Surface waves: Rayleigh and Love waves

Surface waves travel along the Earth's outer layer and, although slower, usually cause the most destruction. Their speed is lower still — about 3.5 kilometers per second. According to data from the Pulkovo seismic station, such waves circled the entire globe during the Messina earthquake (1908) in 3 hours, 8 minutes, and 51 seconds.

Two kinds of surface wave are recognized. Rayleigh waves roll the ground in an elliptical, up-and-down motion much like ocean swells; Love waves shake the surface horizontally, side to side. During especially strong earthquakes, gravity waves resembling ripples on water form in the epicentral area, particularly in loose rock. These travel at a very low speed — about 4 meters per second — yet their effect is especially destructive.

Neither the soil nor buildings can resist these waves. It is they that make trees bend and factory chimneys, cathedrals, and tall buildings sway. Often such waves are imprinted on the ground surface itself. Decoding — that is, reading — the seismograms of an earthquake demands great effort from the investigator to make sense of all the records together and to answer the question of how earthquakes are studied.

Instruments for studying earthquakes

Earthquakes are studied with special instruments called seismographs. These devices continuously make a precise record of every vibration of the Earth's crust on a special trace called a seismogram ("gramma" in Greek means "record"). The seismographs designed by Academician B. B. Golitsyn and other scientists once enjoyed worldwide fame. The first seismograph and transcript The first seismograph and its trace

History of seismoscope development

The earliest earthquake instruments were seismoscopes, devices that simply signaled that a shock had occurred and, ideally, the direction from which it came. The word comes from the Greek "skopeo" — I look. Over the centuries these simple indicators evolved into the recording seismographs and electronic seismometers used today, but the basic problem they all solve is the same: to detect ground motion too faint or too sudden for human senses.

Zhang Heng's seismograph and ancient instruments

The first known seismoscope was the "earthquake weathercock" built in 132 CE by the Chinese scholar Zhang Heng (also rendered Chang Heng).
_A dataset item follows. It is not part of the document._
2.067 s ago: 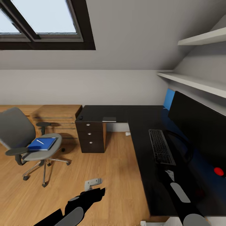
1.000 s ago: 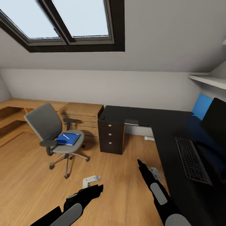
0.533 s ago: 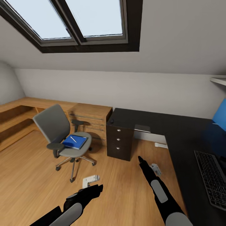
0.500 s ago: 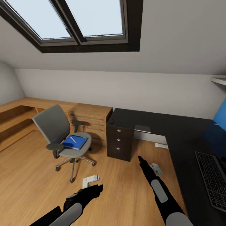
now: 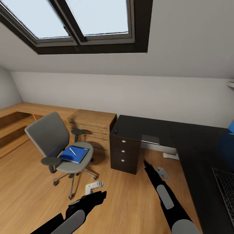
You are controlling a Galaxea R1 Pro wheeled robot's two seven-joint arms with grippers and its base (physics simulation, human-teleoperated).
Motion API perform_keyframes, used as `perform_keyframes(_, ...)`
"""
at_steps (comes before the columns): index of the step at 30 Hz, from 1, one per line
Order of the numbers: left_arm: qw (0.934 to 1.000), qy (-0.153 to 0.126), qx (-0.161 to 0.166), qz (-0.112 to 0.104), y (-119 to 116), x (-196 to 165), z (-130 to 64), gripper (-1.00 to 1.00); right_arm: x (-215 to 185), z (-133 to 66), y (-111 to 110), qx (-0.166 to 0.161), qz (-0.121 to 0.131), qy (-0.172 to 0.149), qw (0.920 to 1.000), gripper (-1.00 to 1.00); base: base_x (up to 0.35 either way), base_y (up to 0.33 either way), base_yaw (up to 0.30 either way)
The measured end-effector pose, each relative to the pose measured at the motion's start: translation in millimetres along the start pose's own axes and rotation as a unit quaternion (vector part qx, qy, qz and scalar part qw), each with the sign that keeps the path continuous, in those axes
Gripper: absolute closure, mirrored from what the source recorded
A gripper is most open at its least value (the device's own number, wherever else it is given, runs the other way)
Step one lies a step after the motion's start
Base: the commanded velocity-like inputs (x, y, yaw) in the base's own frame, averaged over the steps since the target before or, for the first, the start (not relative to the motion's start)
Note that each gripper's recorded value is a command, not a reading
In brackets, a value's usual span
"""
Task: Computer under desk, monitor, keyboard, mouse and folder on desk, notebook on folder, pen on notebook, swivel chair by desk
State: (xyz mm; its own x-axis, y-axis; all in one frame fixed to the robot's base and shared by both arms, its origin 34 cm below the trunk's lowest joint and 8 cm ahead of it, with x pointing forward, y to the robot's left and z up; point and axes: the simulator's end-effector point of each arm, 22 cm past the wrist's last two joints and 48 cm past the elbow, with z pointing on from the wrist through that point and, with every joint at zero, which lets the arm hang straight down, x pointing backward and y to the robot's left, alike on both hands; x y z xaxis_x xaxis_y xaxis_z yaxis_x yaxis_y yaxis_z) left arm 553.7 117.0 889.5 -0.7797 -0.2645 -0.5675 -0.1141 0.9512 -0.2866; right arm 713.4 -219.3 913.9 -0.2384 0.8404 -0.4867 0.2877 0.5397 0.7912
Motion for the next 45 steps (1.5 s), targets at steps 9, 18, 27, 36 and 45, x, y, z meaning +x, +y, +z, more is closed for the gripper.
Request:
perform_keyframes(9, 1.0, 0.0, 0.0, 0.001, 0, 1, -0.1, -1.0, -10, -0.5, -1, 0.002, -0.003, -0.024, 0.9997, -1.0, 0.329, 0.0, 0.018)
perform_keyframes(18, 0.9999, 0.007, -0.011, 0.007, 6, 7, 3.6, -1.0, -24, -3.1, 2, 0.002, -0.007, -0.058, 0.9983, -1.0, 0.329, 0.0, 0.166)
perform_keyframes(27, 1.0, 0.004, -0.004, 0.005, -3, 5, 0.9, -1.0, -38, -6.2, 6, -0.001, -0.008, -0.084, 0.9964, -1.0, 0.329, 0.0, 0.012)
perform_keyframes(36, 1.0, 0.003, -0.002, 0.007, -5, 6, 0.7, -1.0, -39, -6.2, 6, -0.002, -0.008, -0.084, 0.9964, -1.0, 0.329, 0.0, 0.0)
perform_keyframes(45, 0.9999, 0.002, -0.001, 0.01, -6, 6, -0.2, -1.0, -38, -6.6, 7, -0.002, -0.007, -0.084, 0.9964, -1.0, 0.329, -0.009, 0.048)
His bronze vessel held a heavy pendulum connected to eight dragon heads arranged around the rim, each holding a ball above the open mouth of a bronze toad. When the ground shook, the pendulum tripped a lever, and a ball dropped from the dragon facing the direction of the distant earthquake, revealing where the shock had come from long before any report could arrive on foot.

The seismograph of Tatev Monastery (Gavazan)

The shocks of earthquakes were detected by other means as well. Of great interest in this respect is the Gavazan — a swaying octagonal stone pillar about 8 meters high in the Tatev Monastery in Zangezur (in Armenia). This ancient monastery was founded in the 9th century. For a long time it was a center of Armenian culture and served as the seat of the head of the clergy.

The Gavazan stands in the monastery courtyard. In 1931 the monastery suffered greatly from an earthquake, and all of its structures were destroyed except the Gavazan itself. Tatev Monastery Tatev Monastery

For a long time people supposed that the swaying Gavazan pillar had a rounded base that fitted into a cup-shaped hollow. It was suggested that mercury was poured into this hollow to give greater sensitivity to this peculiar seismoscope — an instrument that allowed earthquake shocks to be noted.

The Gavazan is topped by a relief ornament in the form of an openwork cross set in a square stone frame. Hence its second name, khachkar — a memorial stone. By the middle of the 20th century the pillar stood motionless, evidently jammed by rubble that had fallen into its base, although not long before it would tilt easily at the touch of a hand.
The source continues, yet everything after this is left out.